▸ ACTIVITY: For the entries that follow, report how many lines include the word "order" and add nothing.

▸ DATA FOR THIS TASK:
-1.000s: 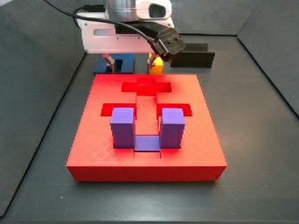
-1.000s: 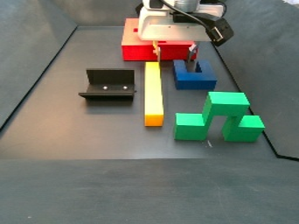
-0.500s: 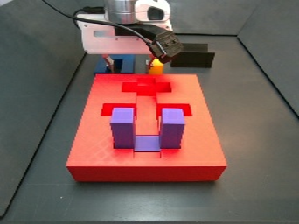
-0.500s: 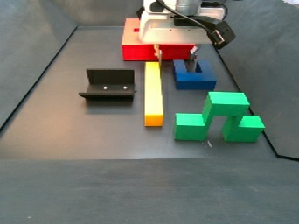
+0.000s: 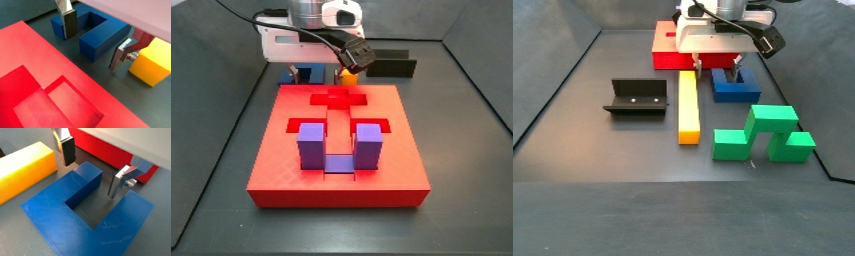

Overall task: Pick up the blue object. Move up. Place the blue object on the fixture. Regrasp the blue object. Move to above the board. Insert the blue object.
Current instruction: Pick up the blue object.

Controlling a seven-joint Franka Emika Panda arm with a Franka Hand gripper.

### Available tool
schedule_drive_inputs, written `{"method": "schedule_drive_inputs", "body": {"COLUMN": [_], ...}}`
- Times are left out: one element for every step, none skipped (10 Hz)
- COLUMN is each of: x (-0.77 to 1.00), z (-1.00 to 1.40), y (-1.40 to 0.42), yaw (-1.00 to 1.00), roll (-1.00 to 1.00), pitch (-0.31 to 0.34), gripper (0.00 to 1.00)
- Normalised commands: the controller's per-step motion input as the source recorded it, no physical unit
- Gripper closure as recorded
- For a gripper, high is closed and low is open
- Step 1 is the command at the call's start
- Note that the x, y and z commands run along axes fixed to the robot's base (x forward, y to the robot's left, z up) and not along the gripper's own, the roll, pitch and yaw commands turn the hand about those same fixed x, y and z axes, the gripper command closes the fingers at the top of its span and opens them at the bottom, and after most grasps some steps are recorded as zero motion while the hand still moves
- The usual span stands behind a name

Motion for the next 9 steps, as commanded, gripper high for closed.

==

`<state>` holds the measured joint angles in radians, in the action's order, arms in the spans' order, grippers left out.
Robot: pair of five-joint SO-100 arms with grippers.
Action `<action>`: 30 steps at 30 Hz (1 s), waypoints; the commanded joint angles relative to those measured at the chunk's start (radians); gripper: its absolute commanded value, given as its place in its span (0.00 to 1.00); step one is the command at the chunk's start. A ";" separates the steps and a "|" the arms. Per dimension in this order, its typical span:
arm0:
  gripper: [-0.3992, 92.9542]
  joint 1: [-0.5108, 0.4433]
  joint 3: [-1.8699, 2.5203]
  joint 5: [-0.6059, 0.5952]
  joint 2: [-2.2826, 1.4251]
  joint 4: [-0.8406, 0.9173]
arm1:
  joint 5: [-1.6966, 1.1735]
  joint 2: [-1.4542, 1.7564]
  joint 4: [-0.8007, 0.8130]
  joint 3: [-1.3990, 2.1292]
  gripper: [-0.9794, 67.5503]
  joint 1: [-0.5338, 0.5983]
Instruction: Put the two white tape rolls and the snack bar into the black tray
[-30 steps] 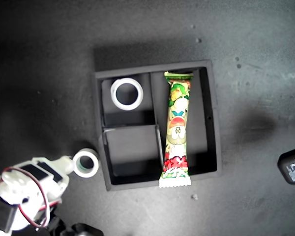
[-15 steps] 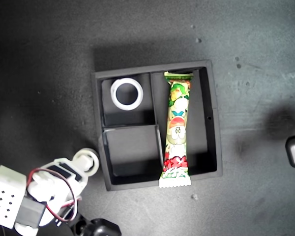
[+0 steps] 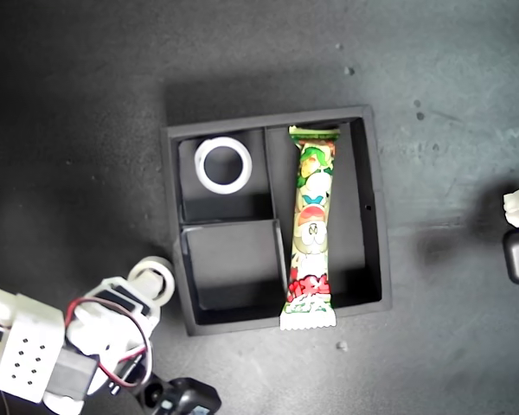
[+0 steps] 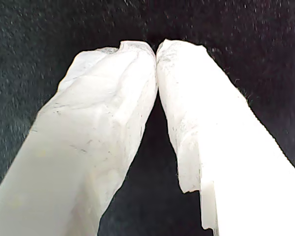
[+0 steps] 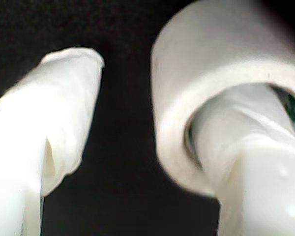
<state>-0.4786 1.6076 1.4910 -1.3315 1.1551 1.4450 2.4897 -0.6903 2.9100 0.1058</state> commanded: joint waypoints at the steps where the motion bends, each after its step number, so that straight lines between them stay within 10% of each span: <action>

▸ SOLUTION BELOW: 2